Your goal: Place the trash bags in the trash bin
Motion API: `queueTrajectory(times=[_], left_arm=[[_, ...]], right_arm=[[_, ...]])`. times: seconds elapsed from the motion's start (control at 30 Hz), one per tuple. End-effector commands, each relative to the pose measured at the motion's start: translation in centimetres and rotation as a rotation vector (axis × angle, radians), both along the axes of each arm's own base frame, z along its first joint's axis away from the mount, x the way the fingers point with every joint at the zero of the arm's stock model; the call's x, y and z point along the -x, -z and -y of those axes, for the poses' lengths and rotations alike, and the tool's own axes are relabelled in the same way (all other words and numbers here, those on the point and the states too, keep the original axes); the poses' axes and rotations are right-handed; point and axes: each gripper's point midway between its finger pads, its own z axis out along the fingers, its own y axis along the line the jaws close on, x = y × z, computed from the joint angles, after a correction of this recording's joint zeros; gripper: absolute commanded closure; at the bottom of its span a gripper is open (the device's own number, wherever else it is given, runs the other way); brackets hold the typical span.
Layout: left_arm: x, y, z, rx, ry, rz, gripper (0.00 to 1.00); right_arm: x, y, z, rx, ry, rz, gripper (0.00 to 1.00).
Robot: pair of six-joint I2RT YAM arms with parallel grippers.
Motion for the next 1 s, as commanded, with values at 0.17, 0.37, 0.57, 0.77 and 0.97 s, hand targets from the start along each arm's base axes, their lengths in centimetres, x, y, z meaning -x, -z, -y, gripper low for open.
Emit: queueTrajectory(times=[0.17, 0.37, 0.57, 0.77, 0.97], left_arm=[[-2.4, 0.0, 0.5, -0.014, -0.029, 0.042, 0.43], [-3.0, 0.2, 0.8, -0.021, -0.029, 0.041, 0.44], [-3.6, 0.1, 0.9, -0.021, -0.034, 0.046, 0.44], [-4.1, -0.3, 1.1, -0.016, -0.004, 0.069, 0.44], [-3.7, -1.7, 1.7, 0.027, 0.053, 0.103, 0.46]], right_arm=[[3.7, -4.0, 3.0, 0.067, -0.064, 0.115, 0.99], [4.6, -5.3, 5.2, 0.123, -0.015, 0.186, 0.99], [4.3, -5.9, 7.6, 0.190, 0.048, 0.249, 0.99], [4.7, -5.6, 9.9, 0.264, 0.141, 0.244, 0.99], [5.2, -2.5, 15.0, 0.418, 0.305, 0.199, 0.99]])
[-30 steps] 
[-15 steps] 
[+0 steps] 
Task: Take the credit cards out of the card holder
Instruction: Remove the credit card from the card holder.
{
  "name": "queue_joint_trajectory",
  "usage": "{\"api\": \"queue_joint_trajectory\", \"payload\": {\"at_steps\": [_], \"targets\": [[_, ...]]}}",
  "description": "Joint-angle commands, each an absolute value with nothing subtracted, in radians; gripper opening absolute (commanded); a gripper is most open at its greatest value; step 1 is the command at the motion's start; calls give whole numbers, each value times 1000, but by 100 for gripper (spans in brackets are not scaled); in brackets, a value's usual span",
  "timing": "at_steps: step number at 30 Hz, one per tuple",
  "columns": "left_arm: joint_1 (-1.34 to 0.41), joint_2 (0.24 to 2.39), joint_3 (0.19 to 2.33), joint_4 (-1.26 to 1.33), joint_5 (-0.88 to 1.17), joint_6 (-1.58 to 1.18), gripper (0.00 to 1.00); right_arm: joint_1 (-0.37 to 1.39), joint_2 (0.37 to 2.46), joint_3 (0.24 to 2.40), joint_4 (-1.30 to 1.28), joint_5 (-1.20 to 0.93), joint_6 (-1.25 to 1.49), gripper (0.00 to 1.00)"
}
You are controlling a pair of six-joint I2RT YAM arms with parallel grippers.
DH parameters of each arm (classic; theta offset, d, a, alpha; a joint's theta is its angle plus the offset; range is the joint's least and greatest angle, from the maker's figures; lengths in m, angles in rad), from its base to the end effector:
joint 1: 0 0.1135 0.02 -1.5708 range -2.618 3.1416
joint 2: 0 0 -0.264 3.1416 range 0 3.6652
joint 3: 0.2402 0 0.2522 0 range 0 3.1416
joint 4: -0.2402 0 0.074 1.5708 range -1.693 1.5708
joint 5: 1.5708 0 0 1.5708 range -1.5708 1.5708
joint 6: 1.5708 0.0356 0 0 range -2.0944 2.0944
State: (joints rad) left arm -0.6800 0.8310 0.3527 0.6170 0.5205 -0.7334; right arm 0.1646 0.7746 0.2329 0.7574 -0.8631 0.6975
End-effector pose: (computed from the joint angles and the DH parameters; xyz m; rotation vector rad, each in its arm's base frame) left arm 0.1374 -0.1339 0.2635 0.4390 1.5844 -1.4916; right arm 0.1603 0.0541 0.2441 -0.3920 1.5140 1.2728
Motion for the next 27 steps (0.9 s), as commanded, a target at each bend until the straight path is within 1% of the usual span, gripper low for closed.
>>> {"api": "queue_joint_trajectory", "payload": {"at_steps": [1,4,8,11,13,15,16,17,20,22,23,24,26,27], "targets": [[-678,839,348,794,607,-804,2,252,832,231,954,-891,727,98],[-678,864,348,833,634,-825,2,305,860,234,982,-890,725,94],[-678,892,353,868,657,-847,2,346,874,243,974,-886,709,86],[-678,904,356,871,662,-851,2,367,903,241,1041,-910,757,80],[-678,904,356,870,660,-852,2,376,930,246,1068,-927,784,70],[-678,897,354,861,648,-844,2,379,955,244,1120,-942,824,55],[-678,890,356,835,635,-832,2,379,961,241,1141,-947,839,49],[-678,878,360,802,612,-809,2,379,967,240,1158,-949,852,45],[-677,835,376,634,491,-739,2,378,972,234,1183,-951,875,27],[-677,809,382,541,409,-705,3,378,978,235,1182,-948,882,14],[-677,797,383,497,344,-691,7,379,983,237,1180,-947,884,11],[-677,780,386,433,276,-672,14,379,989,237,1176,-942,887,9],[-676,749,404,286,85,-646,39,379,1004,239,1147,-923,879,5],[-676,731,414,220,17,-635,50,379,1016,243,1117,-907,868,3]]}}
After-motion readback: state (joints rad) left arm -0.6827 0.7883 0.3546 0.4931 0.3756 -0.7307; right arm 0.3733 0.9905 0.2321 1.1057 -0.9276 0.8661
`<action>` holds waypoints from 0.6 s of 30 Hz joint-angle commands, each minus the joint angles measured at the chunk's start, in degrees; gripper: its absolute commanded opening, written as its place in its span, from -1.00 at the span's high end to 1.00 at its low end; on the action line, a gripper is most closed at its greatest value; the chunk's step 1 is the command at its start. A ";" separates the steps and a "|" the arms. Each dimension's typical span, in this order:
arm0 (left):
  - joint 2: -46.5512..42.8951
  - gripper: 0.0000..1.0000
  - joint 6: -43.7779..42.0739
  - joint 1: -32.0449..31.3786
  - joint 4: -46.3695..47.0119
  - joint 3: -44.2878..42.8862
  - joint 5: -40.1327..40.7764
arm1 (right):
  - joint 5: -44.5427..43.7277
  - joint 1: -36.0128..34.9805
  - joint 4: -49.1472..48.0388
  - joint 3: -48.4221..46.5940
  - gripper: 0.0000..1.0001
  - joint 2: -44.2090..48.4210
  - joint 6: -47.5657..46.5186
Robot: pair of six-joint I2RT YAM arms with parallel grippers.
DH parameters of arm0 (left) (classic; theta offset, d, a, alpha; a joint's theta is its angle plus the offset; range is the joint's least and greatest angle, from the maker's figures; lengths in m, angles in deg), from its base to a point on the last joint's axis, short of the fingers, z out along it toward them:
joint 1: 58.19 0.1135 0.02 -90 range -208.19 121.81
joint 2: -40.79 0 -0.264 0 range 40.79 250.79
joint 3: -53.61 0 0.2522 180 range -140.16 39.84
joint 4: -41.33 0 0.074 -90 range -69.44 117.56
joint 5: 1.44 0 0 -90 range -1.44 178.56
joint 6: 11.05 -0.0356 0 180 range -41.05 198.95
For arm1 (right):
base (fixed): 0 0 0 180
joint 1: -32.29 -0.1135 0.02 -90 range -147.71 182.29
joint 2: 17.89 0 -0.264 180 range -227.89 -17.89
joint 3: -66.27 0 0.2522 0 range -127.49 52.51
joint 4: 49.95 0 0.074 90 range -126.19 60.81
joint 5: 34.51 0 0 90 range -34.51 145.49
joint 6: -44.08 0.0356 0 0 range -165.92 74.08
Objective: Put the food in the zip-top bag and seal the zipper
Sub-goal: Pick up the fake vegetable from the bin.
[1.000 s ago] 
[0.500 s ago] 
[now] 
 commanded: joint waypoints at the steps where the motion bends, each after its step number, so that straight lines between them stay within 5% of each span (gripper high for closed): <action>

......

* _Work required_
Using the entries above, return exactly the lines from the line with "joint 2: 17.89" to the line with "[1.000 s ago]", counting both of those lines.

* _Exercise result_
joint 2: 17.89 0 -0.264 180 range -227.89 -17.89
joint 3: -66.27 0 0.2522 0 range -127.49 52.51
joint 4: 49.95 0 0.074 90 range -126.19 60.81
joint 5: 34.51 0 0 90 range -34.51 145.49
joint 6: -44.08 0.0356 0 0 range -165.92 74.08
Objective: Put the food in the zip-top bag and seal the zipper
Sub-goal: Pick up the fake vegetable from the bin.
[1.000 s ago] 

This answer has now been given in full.